Intracellular InP quantum dots facilitate the conversion of carbon dioxide to value-added chemicals in non-photosynthetic bacteria

Abstract

The semiconductor material with low bio-toxicity and broad light absorption region is crucial for semiconductor-bacteria photosynthetic biohybrid systems. Here we introduce the low-toxic InP/ZnSe/ZnS quantum dots (QDs) into the non-photosynthetic bacteria to produce value-added chemicals. The QDs with ideal biocompatibility act as the light-harvesting semiconductor in the photosynthetic biohybrid systems. The results indicate that the QDs can enter the interior of bacteria and effectively promote the conversion of CO2 to acetate. The electrons generated intracellular present the primary contribution in the conversion process compared with the extracellular electrons transferred through the electron mediator.

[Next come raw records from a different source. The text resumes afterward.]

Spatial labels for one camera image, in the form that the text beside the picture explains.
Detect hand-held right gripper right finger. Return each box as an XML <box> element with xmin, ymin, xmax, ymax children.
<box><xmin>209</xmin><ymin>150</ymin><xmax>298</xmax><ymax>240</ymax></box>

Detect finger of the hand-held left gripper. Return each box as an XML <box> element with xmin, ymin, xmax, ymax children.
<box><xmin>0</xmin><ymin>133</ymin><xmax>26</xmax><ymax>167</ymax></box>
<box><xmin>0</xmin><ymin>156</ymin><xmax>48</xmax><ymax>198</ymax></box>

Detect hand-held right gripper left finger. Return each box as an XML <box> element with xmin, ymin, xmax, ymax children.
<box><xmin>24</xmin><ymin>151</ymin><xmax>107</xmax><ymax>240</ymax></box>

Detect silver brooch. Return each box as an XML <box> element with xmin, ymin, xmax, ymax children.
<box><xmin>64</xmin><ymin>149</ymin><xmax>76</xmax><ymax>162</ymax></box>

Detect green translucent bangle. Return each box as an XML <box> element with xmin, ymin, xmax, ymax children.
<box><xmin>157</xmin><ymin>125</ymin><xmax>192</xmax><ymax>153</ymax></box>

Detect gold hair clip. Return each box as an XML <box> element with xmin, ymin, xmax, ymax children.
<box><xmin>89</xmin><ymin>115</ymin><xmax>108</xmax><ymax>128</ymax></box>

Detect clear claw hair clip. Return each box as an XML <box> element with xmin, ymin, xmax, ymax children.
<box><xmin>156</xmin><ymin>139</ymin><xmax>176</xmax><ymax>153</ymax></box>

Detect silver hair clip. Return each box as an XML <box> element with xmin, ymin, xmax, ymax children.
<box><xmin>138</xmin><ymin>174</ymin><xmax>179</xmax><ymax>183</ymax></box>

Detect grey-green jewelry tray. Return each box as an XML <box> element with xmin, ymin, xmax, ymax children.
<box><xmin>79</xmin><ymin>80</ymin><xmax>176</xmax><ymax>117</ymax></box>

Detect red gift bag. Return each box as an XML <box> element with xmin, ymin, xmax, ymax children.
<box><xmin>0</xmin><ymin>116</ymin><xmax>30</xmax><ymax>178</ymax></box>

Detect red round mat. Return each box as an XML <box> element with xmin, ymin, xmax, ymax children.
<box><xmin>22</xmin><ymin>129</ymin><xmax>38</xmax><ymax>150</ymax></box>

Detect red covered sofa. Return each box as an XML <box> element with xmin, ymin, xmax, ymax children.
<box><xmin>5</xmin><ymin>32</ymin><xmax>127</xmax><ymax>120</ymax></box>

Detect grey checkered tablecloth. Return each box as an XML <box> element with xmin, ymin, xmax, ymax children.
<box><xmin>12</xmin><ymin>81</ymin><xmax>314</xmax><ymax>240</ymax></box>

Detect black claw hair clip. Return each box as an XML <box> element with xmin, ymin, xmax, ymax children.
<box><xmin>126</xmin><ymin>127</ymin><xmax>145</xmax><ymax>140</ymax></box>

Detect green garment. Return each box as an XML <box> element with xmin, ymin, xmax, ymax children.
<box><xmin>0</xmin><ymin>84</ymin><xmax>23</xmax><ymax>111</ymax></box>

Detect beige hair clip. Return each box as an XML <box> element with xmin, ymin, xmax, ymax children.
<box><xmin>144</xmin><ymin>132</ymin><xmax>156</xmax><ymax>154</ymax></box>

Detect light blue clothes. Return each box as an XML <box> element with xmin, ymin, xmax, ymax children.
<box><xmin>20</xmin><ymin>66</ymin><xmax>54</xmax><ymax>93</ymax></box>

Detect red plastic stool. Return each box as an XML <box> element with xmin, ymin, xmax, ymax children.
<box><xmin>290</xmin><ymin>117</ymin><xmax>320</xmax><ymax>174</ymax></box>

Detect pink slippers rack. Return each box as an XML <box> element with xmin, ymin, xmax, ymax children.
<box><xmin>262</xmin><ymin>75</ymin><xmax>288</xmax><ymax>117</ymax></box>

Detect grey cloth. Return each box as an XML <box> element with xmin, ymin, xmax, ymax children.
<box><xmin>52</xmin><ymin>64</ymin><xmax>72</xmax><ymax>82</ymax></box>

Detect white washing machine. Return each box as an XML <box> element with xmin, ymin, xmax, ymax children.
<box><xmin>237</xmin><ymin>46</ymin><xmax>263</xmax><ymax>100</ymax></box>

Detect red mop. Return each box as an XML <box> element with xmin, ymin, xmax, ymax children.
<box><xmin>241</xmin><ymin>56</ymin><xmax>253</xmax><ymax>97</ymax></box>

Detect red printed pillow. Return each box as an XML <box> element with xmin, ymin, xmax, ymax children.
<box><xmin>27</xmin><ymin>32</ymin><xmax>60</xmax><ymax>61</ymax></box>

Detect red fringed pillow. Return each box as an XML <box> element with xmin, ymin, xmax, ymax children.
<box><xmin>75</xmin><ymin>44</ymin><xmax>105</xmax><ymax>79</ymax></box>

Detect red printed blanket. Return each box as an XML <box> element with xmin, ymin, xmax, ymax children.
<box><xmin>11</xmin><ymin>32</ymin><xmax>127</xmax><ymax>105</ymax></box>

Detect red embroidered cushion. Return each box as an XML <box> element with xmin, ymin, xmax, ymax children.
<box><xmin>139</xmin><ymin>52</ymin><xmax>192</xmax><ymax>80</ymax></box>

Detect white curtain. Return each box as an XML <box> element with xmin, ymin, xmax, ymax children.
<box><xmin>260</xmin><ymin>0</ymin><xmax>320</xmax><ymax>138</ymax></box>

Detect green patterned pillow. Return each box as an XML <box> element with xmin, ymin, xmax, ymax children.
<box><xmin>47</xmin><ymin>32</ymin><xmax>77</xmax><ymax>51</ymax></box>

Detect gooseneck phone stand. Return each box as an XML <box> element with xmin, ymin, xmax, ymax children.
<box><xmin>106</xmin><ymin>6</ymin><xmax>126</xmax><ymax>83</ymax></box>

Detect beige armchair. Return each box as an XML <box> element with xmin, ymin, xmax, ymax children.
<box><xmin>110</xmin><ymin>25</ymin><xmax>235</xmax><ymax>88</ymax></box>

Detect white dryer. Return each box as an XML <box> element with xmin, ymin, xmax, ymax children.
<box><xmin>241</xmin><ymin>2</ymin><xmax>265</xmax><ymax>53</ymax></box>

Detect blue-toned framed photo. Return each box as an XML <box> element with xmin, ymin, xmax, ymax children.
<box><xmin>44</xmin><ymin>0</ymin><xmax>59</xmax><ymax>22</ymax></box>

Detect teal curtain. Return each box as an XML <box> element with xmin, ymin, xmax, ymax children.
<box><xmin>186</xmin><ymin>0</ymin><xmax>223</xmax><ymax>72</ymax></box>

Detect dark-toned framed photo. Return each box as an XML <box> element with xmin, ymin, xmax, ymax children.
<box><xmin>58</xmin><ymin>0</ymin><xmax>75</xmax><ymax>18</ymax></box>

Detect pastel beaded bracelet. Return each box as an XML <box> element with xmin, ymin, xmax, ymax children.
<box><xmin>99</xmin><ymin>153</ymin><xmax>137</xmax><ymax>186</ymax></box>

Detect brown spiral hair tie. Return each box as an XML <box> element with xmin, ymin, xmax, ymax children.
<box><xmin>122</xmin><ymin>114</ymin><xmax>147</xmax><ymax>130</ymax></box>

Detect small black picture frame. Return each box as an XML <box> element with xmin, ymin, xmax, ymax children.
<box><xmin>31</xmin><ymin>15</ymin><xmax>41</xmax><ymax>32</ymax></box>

The total productivity of photosynthesis products can reach ∼ 0.89 mmol·L−1·h−1 with a quantum efficiency (QE) of 6–8%. Assisted with the genetically engineered E.coli, the obtained acetate is then converted into a high-value-added product. The hybrid photosynthetic system that integrated the QDs and non-photosynthetic bacteria exhibits great potential for large-scale solar-to-chemical conversion applications and environmental protection.